CA Integrates Some Infrastructure Management With Unicenter r11
The newest release of the Unicenter suite provides a common data repository and user interface to make it easier to manage both storage and security in one place.
Computer Associates CEO John Swainson Tuesday said the enterprise software giant is set to begin delivering this month a breakthrough in storage-security management integration with the release of its Unicenter r11 network management suite.
Unicenter r11 "is about delivering on the promise of EIM (enterprise information management)," said Swainson, noting that the shipment of the new Unicenter modules will continue into next year. "It integrates, secures and simplifies the enterprise. A lot of people are talking about similar things. We are delivering those things to the marketplace starting later this year. For many customers this will represent an order of magnitude potential to automate their IT infrastructure." The new Unicenter r11 provides a common data repository and user interface making it easier to manage storage and security under a single enterprise infrastructure, said Swainson, who took the helm at CA nine months ago. He said the new Unicenter suite paves the way for storage and security information to be viewed from a single enterprise management command center. The new product suite also provides a "common workflow" so application management can be automated across heterogenous environments, said Swainson.

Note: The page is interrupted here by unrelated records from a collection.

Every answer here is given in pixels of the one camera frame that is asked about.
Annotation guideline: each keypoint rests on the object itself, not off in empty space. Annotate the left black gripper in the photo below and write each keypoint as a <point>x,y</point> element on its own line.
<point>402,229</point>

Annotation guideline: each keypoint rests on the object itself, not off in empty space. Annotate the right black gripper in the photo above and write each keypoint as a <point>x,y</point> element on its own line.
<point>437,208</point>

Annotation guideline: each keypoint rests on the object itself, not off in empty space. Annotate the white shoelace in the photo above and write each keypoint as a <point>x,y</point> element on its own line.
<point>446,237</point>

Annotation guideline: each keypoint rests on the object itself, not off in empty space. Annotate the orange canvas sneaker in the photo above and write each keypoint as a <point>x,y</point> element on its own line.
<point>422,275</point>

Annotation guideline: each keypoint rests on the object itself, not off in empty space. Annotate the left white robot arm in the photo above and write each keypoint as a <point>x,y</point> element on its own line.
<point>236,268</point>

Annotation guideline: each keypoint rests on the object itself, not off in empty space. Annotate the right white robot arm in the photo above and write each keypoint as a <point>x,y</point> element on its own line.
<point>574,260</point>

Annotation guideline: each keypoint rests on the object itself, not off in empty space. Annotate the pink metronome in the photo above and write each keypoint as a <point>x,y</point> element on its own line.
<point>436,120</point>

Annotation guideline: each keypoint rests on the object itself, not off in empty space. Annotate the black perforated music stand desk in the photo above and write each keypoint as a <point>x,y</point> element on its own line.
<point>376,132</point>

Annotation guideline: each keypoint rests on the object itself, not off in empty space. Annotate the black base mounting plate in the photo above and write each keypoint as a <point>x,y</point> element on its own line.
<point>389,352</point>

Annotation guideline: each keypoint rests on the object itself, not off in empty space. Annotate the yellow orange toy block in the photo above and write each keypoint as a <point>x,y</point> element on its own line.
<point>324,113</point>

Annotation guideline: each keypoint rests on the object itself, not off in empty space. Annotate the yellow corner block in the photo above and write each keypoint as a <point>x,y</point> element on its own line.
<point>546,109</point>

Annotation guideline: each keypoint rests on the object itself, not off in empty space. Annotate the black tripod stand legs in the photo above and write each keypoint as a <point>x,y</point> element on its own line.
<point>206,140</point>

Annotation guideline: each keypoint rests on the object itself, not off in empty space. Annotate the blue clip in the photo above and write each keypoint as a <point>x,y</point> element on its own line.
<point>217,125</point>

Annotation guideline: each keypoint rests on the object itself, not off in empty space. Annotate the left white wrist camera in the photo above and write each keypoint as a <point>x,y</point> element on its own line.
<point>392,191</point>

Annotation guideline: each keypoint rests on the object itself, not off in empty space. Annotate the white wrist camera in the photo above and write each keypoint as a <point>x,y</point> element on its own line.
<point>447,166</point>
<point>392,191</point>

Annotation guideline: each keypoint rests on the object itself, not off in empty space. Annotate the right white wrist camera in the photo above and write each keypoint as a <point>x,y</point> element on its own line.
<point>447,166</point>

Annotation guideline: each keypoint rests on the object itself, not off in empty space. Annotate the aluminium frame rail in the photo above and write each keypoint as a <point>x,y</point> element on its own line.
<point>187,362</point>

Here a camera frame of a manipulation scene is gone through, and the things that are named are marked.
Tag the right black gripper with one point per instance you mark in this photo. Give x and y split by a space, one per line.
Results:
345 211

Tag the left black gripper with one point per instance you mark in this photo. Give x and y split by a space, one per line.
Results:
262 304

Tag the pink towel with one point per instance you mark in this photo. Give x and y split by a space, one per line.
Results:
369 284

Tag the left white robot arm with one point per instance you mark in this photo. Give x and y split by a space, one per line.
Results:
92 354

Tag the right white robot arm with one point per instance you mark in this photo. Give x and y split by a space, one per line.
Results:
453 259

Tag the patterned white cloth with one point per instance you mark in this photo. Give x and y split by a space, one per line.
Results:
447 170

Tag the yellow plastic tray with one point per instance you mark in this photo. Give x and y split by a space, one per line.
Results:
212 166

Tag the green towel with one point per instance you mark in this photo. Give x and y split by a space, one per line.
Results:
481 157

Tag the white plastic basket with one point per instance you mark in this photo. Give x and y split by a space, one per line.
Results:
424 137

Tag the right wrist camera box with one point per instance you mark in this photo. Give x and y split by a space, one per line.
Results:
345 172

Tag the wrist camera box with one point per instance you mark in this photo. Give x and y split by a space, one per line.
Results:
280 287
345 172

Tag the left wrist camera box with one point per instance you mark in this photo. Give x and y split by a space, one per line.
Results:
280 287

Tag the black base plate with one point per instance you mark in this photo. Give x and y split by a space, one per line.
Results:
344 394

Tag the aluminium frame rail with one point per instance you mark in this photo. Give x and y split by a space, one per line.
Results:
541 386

Martin Tarr, CEO of Tiburon Technologies, a 22-year-old Independence, Ohio, solution provider that serves the mainframe market, credits Swainson with bringing improved field engagement with CA partners. Since CA established a services quota for its direct sales force and is not competing with partners on the services front, Tiburon has closed $50,000 in services business and has some $1 million in deals in the pipeline, Tarr said.
Swainson argued that what he called CA's end-to-end storage-security enterprise information management product set is broader and more complete than what is being brought to the market by EMC or Symantec-Veritas. "EMC is essentially all about secure management of storage devices and Symantec is all about threat management and tying that into obviously storage management as well," he said. "Both of which are important but not nearly sufficient. There is the whole area of how do you manage people. Security is really all about managing people: their identity and what they have access to, the whole area of how do you manage physical assets themselves and the whole area of managing applications," Swainson said.
"Our message to our partners is one of completeness, one of choice and providing them with the most complete road map of products in the industry frankly in a way that is designed to be partner friendly both in terms of the way it is priced and the way it is delivered to the marketplace," he added.
CA currently does about 10 percent of its sales through partners. Swainson said CA's aim is to increase the percentage of channel sales over time to a 30 percent mix of CA's business. That said, he noted that he foresees CA's mainframe Unicenter business continuing to be primarily through the company's direct sales force. Partners should not be under the "delusion" that CA is going to take the full breadth of Unicenter and package it so it is channel ready, Swainson said. "That is not where we think the market wants us to go," he said. "What you will see is us partner more with people to provide embedded antivirus or embedded antispyware capabilities."
CA rivals Symantec and EMC both claim a higher portion of their sales go through the channel. About 50 percent of Veritas storage software sales went through channel partners before being acquired by Symantec earlier this year. EMC, meanwhile, says that about 51 percent of its sales goes through partners.
Swainson said that CA has been careful in terms of which products it moves through channel partners. He noted that CA will move to broaden distribution of iLumin Software Services' message management and archiving software products after acquiring the company on Monday. That product competes with Symantec's KVS product, which provides regulatory archiving for Microsoft's Exchange product set.